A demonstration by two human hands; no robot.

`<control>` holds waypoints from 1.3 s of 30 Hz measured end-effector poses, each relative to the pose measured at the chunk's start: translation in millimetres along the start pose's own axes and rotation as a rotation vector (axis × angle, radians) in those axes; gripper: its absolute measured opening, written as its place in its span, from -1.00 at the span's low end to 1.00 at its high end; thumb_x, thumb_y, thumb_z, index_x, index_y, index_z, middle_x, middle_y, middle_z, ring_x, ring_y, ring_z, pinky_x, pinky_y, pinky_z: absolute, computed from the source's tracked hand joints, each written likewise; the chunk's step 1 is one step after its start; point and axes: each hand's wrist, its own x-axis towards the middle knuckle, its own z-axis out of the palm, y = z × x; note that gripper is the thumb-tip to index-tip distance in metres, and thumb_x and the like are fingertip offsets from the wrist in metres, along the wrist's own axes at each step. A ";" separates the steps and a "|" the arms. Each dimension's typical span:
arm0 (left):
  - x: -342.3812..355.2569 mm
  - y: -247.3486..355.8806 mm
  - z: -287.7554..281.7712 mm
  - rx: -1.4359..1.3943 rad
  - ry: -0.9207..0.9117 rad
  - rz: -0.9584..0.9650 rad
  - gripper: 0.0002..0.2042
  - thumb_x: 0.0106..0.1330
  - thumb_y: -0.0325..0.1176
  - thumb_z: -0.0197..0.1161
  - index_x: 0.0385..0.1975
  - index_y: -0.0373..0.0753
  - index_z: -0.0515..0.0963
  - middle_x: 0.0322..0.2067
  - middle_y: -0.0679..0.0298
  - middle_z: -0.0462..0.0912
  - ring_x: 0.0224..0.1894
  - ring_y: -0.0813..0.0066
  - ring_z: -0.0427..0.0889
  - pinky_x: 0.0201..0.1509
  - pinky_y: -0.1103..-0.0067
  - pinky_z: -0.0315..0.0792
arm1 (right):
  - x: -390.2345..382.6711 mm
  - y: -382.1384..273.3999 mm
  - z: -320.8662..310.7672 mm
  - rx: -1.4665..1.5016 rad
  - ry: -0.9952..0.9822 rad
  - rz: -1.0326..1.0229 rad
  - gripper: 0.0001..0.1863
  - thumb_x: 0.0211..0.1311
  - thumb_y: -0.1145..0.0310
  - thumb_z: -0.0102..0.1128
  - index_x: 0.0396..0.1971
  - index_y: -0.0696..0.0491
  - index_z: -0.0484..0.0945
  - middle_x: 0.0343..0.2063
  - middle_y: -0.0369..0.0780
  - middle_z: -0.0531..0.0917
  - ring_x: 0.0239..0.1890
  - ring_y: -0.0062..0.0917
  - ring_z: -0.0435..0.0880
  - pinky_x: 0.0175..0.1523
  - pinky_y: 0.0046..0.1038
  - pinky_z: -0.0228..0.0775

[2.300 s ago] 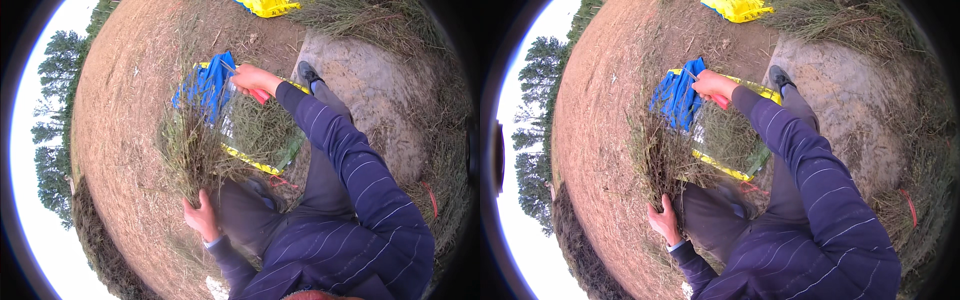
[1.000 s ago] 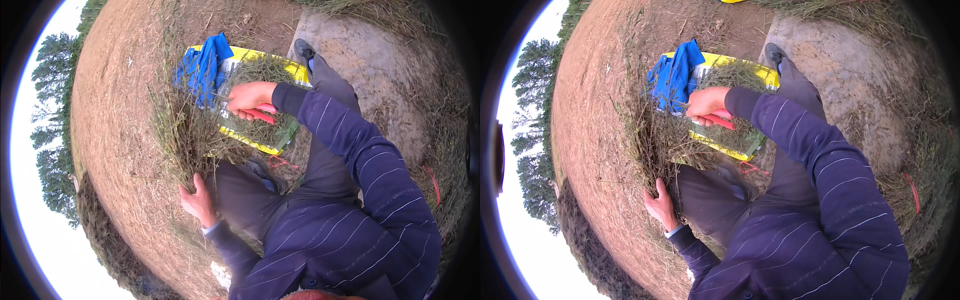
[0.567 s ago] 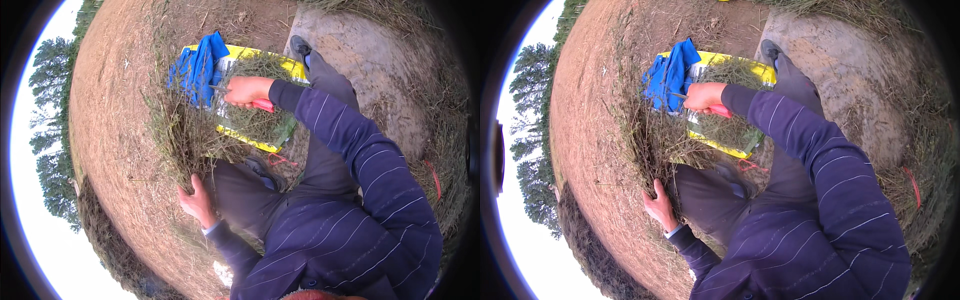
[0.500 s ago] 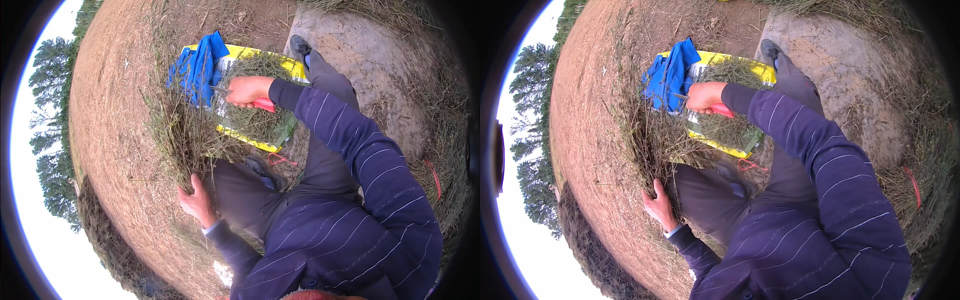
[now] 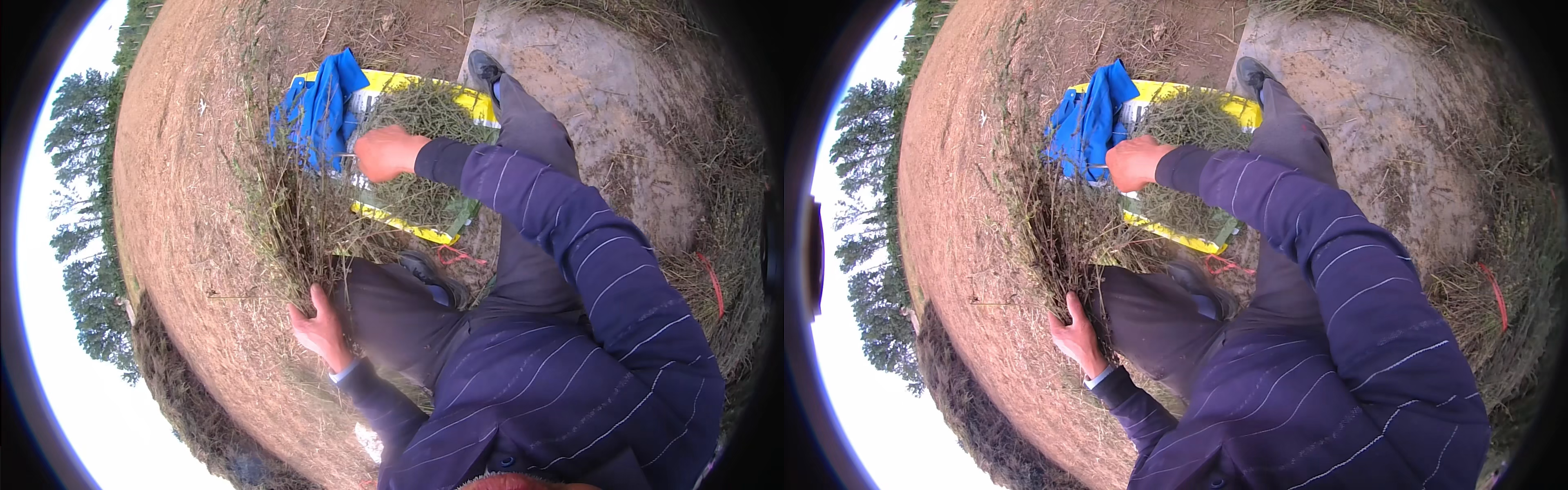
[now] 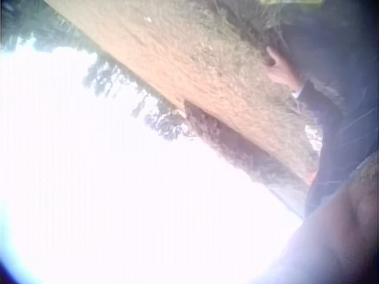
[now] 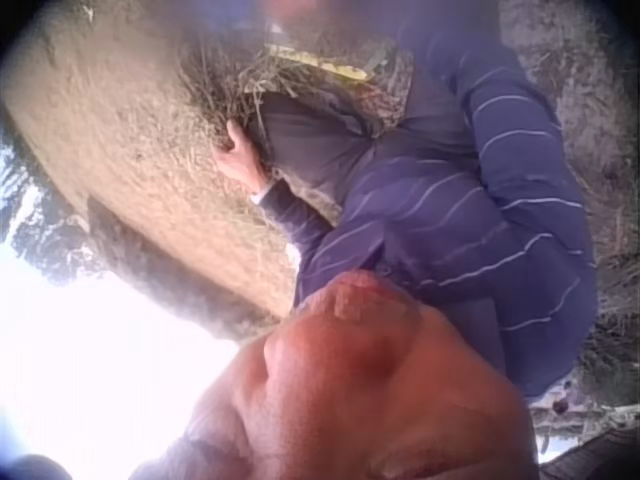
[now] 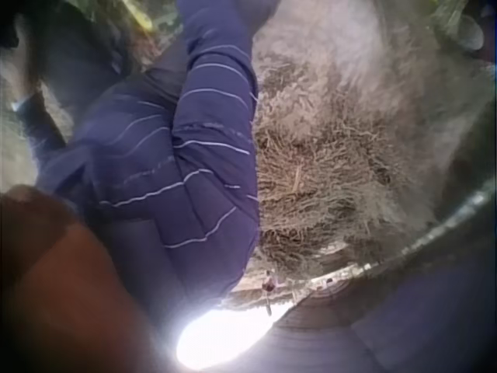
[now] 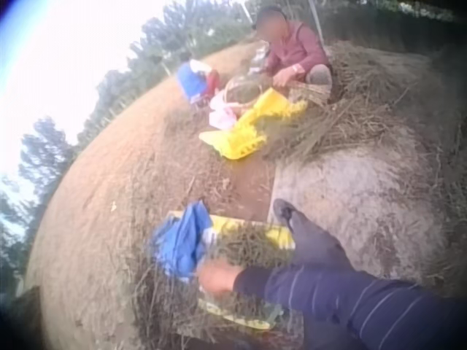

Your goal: The person sits on the ground and uses red-handled shears to trim a bundle of green plant stems, repeatedly cutting and placing trimmed pieces into a yellow bag. A blue cloth and additional plant material are nearby, and another person is visible working in the background.

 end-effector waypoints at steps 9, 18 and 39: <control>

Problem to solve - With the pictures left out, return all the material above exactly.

Worked solution -
A demonstration by two human hands; no robot.

`<control>` holds waypoints from 1.3 s of 30 Hz measured end-effector poses, each relative to the pose measured at the chunk's start: translation in millimetres along the start pose's own axes and rotation as a rotation vector (axis × angle, radians) in those axes; gripper: its absolute measured opening, written as its place in its span, from -1.00 at the span's low end to 1.00 at its high end; thumb_x, thumb_y, thumb_z, index_x, index_y, index_z, middle_x, middle_y, middle_z, ring_x, ring_y, ring_z, pinky_x, pinky_y, pinky_z: absolute, computed from the source's tracked hand joints, each written likewise; the chunk's step 1 is one step after its start; point and axes: each hand's wrist, its own x-axis towards the middle knuckle, its own z-axis out of the palm, y = z × x; note that gripper is the thumb-tip to index-tip distance in metres, and thumb_x and the like are fingertip offsets from the wrist in metres, along the wrist's own axes at each step. A ";" separates the steps and a "|" the arms. Each dimension's typical span:
arm0 (left):
  - x: -342.3812..355.2569 mm
  - y: -247.3486..355.8806 mm
  - z: -287.7554..281.7712 mm
  - rx: -1.4359..1.3943 rad
  - ry: -0.9207..0.9117 rad
  - rz: -0.9584..0.9650 rad
  - gripper: 0.0002..0.2042
  - thumb_x: 0.0106..0.1330
  - thumb_y: -0.0325..0.1176
  - thumb_z: -0.0197..0.1161
  - index_x: 0.0385..0.1975
  - index_y: -0.0373..0.0753
  - index_z: -0.0515..0.0963
  - middle_x: 0.0322..0.2067
  - middle_y: -0.0679..0.0298
  - middle_z: -0.0462..0.0912
  - ring_x: 0.0224..0.1894
  - ring_y: -0.0813..0.0066
  - ring_z: -0.0427..0.0889
  - pinky_x: 0.0201..0.1509
  - pinky_y: -0.1103..-0.0067
  - pinky_z: -0.0315..0.0792
arm1 (right):
  - x: -390.2345..382.6711 mm
  - y: -382.1384..273.3999 mm
  - z: -320.8662..310.7672 mm
  - rx: -1.4665..1.5016 rad
  - ry: -0.9952..0.9822 rad
  - rz: -1.0326..1.0229 rad
  - gripper: 0.0001..0.1863
  - thumb_x: 0.0211..0.1311
  - thumb_y: -0.1145..0.0310
  - thumb_z: -0.0102..0.1128
  - index_x: 0.0396..0.1971
  - index_y: -0.0696..0.0491
  - index_z: -0.0484..0.0945
  - middle_x: 0.0343..0.2063
  - middle_y: -0.0369..0.0780
  - middle_z: -0.0531..0.0917
  - ring_x: 0.0239..0.1890
  - ring_y: -0.0062..0.0917
  - ring_z: -0.0435..0.0880
  - pinky_x: 0.0175..0.1523
  - pinky_y: 0.0046..0.1038
  - pinky_z: -0.0228..0.0775

[2.300 s ago] 
[1.000 s ago] 
[0.567 s ago] 
[0.500 s ago] 
[now] 
[now] 
[now] 
[now] 
[now] 

Your goal: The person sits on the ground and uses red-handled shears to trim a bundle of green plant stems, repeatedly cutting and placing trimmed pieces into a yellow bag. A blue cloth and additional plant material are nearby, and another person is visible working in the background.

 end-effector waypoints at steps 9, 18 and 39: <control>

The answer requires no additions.